1959, Fidel Castro appuyé par Che Guevara entame la révolution en renversant le dictateur Batista, puis se rapproche de l’URSS. Tout pour déplaire au voisin américain qui tente en 1961 une invasion avec des exilés cubains recrutés par la CIA.
L’opération est un fiasco et se solde par un humiliant échec pour les USA. Qu’à cela ne tienne le président Kennedy décrète en 1962 un embargo censé étrangler rapidement cette menace communiste.
Cuba ne doit pas être abandonné aux communistes et nous n'envisageons pas de le faire.
John Fitzgerald Kennedy– Président des USA (1961-1963)
66 ans plus tard, le pouvoir castriste, qui a affronté treize présidents américains, est toujours là. L’échec est patent et devient même un cas d’école.
On ne fait pas tomber un pouvoir politique en exerçant un embargo économique, qui plus est en empoisonnant le quotidien de la population que l’on prétend soutenir. C’est pourtant la position défendue année après année par les ambassadeurs américains aux Nations-Unies drapés dans le respect des droits humains, littéralement contre le reste du monde.
Nous n'avons aucun problème à nous trouver seul face à nos convictions (...) mais vous blessez littéralement les cubains en disant au régime cubain que c'est acceptable de traiter les gens ainsi.
Nikki Halley - ambassadrice USA aux Nations Unies (2018)
La rhétorique justifiant l’embargo a évolué au fil du temps. Si dans les années 60, l’administration américaine condamnait le rapprochement avec Moscou, elle s’appuie depuis 1982 sur des accusations de soutien au terrorisme, notamment à des groupes armés révolutionnaires en Amérique latine.
L’administration Obama a retiré l'île de Cuba de cette liste en 2015, l’administration Trump l’y a réinscrite en 2021 (aux côtés de la Corée du Nord ou de l’Iran) en invoquant un soutien présumé au Farc de Colombie. Cette implication n’a jamais été prouvée, au contraire Cuba a joué un rôle important dans les négociations de paix entre les FARC et le gouvernement colombien.
En réalité les raisons de l’embargo sont d’abord électoralistes et idéologiques. Car les premiers ennemis du régime castriste sont les membres de la puissante communauté cubaine de Floride, un état qui peut faire basculer une élection américaine, et dont est issu Marco Rubio, l’actuel chef de la diplomatie américaine. Qu’ils soient démocrates ou républicains, les politiques prennent donc soin de ne pas s’aliéner les exilés cubains de Miami, d’autant que la décision finale de lever l’embargo reviendrait au congrès.
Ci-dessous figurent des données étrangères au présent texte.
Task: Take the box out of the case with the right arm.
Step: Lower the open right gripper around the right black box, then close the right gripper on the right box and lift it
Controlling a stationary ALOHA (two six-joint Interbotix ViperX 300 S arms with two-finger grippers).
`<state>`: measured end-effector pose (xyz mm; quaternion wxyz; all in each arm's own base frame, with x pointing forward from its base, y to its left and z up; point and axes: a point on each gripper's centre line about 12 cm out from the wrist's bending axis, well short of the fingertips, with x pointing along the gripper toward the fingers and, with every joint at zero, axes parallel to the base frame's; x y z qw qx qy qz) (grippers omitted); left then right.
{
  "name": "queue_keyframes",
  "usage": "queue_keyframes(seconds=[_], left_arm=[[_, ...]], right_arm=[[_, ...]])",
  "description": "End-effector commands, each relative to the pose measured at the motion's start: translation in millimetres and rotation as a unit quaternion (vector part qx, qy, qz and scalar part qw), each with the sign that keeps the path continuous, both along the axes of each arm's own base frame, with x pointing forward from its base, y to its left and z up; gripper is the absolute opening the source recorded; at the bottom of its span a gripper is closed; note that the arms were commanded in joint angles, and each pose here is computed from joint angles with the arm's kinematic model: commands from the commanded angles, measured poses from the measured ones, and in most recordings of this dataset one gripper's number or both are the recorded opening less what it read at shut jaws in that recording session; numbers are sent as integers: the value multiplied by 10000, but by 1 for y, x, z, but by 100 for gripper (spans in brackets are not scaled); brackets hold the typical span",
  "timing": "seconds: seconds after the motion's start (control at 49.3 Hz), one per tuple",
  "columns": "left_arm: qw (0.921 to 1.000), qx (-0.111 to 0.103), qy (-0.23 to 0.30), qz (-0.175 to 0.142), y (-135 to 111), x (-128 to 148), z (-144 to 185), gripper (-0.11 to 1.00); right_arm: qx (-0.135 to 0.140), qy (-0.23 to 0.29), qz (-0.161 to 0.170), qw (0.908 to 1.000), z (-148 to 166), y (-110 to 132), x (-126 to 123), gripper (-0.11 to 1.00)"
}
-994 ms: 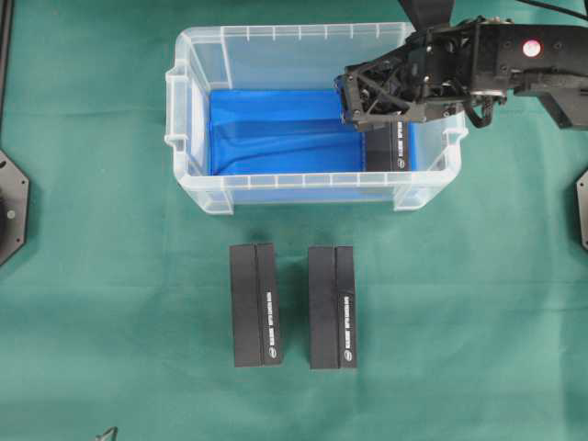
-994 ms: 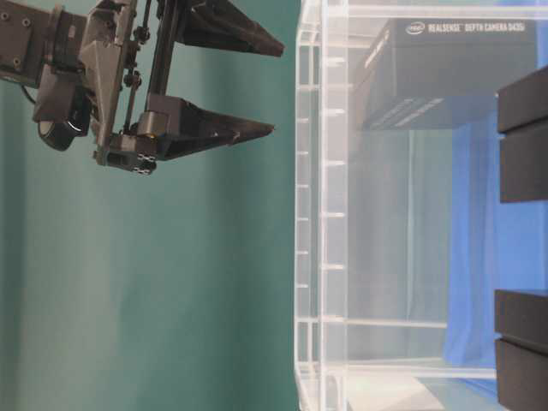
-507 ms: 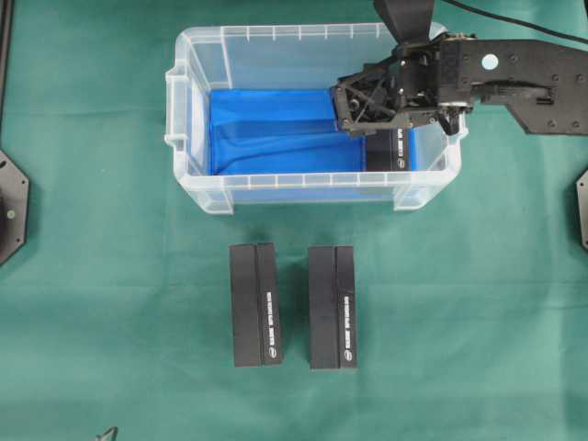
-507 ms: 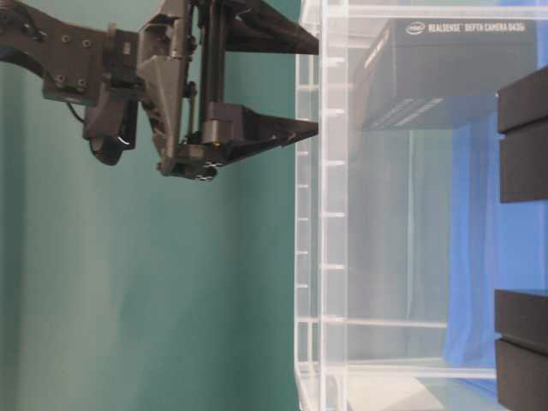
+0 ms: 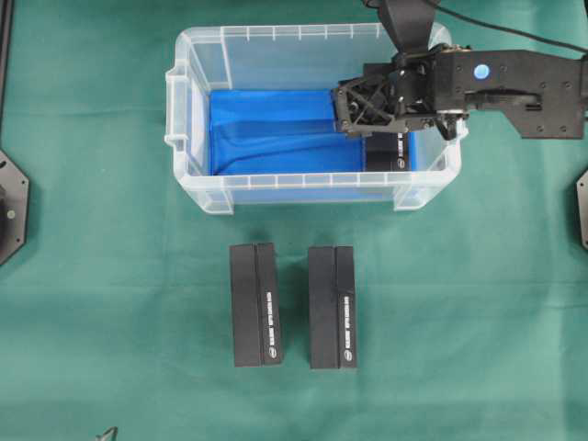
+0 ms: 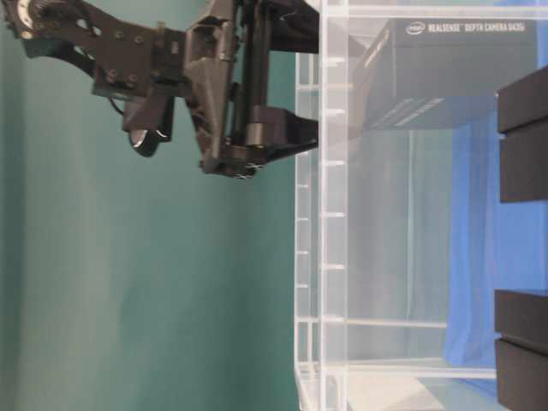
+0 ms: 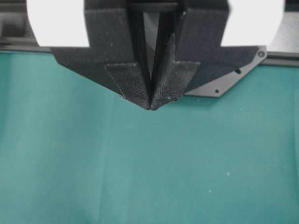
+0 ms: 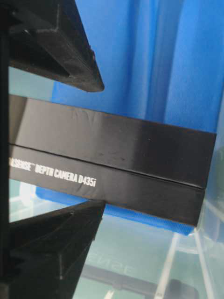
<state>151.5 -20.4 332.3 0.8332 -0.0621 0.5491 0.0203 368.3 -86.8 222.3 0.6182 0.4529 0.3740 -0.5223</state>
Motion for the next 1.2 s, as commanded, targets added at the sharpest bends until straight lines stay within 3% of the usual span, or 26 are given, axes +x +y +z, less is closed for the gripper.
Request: queue_keyframes(seconds=[0.0,0.386,0.731,0.812,0.933,1.177], left_arm=[[10000,8,-48,-12,0,2,3,0],[10000,7,-55,-12,0,1,3,0],[10000,5,-63,-12,0,1,3,0],[10000,6,-55,-20,-1,1,3,0],[10000,5,-63,-12,0,1,3,0],[10000,7,-55,-12,0,1,3,0]], right_arm=[[-12,-75,-14,10000,2,-2,2,93],[174,145,-22,9997,-31,-1,12,93],[283,117,-131,9994,-31,1,13,92],[299,115,-164,9994,-30,1,13,87],[298,108,-164,9994,-30,1,13,64],[292,69,-165,9994,-27,1,14,65]])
De ce que je sais, de ce que j’ai pu voir dans ma vie, Cuba a beaucoup de défauts, mais je ne crois pas que supporter le terrorisme en fasse parti.
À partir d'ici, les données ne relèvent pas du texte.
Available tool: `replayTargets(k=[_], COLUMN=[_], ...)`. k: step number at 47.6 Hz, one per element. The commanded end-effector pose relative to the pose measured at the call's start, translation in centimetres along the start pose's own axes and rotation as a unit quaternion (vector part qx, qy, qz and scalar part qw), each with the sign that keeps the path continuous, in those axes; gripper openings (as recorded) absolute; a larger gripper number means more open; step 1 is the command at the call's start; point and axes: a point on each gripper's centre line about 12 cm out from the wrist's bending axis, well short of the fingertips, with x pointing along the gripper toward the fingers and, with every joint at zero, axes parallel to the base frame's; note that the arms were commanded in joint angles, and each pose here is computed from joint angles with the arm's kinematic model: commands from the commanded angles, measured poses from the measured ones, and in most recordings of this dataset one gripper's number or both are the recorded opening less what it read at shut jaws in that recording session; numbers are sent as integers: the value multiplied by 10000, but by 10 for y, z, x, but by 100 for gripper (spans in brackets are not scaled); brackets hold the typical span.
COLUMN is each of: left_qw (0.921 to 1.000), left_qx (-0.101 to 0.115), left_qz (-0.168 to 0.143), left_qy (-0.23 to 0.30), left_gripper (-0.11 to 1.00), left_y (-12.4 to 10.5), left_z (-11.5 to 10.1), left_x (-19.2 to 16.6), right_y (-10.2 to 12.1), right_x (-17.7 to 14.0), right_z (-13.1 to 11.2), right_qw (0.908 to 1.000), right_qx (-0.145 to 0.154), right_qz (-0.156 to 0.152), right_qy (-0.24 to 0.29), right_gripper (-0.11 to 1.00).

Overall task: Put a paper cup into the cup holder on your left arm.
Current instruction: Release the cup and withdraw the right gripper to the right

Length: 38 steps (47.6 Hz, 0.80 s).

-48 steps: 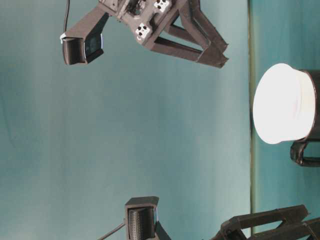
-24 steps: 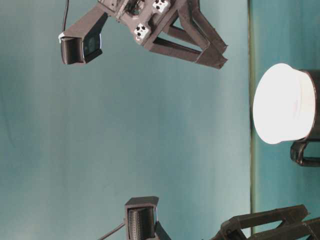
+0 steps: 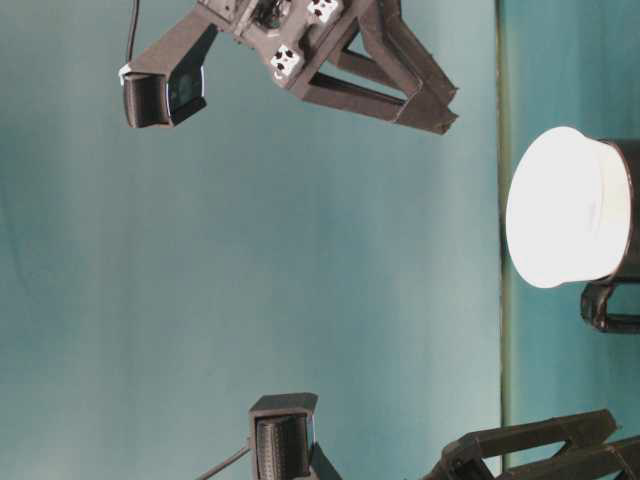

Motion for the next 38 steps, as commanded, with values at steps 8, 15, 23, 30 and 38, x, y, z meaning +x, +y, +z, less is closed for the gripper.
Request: replayTargets(k=[8,15,23,30,38], left_qw=[9999,10000,9999,9998,9996], left_qx=[46,53,99,107,99], left_qz=[-26,-25,-26,-33,-39], left_qy=[-91,-75,-91,-183,-259], left_gripper=[91,91,91,91,91], left_y=[-2,-2,-2,-2,-3], left_z=[5,3,4,6,9], left_x=[-1,-1,-1,-1,0], right_y=[4,3,-2,-5,-4], right_x=[-7,-8,-9,-8,-7], right_z=[2,-2,-10,-18,-18], right_qw=[9999,9999,10000,10000,10000], right_qx=[8,-6,-6,-37,-63], right_qz=[75,74,39,4,21], right_qy=[-118,-102,-42,43,17], right_gripper=[92,92,92,92,92])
Willian González, musicien de rue à la Havane
Le blocus à nouveau, tout est contre Cuba, l’inscription sur la liste, en fait leur but c’est de nous écraser.
Yudit Sayas, habitante de la Havane
Pour verrouiller l’île, les États-Unis vont même imposer des sanctions aux pays et aux entreprises qui commercent avec Cuba à travers des législations qui correspondent parfois à des violations du droit international.
Par exemple depuis 1996, dans le cadre de la loi Helms Burton, promulguée sous administration Clinton, tout navire accostant dans un port cubain se voit privé d’entrée aux États-Unis pendant six mois. Conséquence : les armateurs préfèrent renoncer à ravitailler l’île ou alors se font payer au prix fort.
Autre exemple, la loi Torricelli impose des sanctions à tout pays apportant une assistance à Cuba : imaginons que le Mexique octroierait une aide de 100 millions de dollars à La Havane, Washington diminuerait alors d’autant son aide à Mexico.
L’embargo impose aussi des restrictions sur les voyages, l’envoi d’argent ou même le matériel médical. L’inscription sur la liste des États soutenant le terrorisme n’est qu’un élément supplémentaire de l’arsenal juridique et administratif destiné à étouffer l’île dans le but de faire tomber le régime castriste. Une stratégie vaine depuis plus de 60 ans et qui pèse d’abord sur la population cubaine.